──────── Records to use ────────
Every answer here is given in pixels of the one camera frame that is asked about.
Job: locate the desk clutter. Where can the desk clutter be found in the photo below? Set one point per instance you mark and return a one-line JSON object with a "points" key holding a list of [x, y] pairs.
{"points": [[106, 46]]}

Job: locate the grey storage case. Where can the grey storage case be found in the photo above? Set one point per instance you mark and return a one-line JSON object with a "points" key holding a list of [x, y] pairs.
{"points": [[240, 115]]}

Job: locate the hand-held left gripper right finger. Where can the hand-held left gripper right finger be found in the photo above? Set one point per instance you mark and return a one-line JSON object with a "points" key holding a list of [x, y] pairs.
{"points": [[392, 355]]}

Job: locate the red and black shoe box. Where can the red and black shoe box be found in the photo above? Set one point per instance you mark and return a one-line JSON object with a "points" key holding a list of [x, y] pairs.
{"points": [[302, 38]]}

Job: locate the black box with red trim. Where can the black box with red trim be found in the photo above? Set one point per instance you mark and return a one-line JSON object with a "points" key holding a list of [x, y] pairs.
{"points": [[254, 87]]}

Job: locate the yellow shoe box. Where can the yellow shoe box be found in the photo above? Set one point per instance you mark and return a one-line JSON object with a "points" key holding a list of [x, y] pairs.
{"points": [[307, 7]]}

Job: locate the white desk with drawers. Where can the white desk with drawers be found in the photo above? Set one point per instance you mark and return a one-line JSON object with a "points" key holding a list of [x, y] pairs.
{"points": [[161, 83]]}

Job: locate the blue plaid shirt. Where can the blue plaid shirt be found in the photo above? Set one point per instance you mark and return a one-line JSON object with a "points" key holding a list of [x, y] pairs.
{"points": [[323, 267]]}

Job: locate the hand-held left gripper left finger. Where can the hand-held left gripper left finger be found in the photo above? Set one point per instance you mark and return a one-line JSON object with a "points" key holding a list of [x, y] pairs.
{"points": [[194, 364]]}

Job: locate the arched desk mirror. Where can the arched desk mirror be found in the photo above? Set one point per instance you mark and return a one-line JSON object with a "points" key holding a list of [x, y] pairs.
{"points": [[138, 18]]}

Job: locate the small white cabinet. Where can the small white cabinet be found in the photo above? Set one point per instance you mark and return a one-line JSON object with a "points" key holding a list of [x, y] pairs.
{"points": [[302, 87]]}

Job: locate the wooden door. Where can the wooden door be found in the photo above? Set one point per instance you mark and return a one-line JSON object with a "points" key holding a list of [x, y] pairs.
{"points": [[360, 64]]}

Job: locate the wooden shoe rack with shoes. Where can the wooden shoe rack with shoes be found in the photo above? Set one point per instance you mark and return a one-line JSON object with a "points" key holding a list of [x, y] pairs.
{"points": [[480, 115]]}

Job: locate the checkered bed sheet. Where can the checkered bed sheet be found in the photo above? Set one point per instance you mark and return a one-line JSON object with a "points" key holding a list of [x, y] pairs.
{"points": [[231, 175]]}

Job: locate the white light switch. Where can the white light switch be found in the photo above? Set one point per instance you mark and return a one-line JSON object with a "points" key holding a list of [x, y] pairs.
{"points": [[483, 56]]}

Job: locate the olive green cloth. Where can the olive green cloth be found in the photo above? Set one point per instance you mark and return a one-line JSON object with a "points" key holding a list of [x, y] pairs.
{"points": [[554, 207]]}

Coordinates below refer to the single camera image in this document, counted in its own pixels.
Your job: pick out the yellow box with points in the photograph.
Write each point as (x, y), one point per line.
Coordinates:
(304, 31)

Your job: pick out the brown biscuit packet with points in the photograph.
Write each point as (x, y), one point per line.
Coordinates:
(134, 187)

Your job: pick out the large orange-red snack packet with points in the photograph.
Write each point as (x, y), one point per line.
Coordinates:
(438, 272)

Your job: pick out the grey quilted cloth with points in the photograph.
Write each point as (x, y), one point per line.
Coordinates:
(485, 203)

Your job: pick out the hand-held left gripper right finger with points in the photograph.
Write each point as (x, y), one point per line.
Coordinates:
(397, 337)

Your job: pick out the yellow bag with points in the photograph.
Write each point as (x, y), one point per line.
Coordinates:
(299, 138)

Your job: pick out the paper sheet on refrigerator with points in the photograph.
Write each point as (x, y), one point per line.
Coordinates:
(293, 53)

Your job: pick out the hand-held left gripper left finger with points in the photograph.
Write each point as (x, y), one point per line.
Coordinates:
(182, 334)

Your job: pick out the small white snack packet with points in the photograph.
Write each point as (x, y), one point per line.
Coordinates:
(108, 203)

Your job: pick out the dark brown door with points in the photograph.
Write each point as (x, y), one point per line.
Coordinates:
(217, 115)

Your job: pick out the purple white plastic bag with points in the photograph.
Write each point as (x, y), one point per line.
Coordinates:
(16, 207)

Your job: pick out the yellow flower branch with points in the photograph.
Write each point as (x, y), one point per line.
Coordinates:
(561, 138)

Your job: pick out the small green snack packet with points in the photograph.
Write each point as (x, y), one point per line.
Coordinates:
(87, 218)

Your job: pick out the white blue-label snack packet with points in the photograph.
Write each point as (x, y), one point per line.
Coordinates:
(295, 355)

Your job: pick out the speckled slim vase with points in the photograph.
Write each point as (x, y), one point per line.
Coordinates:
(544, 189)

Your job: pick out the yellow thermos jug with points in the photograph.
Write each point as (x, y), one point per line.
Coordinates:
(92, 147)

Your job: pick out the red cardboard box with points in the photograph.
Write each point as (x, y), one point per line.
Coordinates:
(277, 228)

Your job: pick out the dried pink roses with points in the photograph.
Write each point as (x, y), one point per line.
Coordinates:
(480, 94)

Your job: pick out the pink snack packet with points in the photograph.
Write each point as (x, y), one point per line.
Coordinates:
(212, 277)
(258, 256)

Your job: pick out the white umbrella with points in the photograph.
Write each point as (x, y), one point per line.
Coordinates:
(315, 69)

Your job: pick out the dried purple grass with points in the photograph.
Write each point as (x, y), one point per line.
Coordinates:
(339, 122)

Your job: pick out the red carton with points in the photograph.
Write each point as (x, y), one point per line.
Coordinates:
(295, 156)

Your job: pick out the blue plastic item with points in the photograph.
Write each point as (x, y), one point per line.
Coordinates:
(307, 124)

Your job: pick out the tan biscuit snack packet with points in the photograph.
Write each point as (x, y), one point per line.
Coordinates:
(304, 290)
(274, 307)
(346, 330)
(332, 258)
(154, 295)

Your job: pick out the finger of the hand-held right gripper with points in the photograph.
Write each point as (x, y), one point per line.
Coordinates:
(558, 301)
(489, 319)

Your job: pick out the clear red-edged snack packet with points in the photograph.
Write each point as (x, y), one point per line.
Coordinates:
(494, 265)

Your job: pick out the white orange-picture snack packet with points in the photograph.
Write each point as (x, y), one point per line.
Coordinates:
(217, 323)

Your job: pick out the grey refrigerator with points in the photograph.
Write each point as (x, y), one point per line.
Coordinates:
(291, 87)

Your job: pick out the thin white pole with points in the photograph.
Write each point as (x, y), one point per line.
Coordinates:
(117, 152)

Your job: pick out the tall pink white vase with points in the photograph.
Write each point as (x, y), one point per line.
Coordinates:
────────
## Problem to solve
In the data above, how many lines contain the string "plastic"? Answer with the number only.

## Answer below
2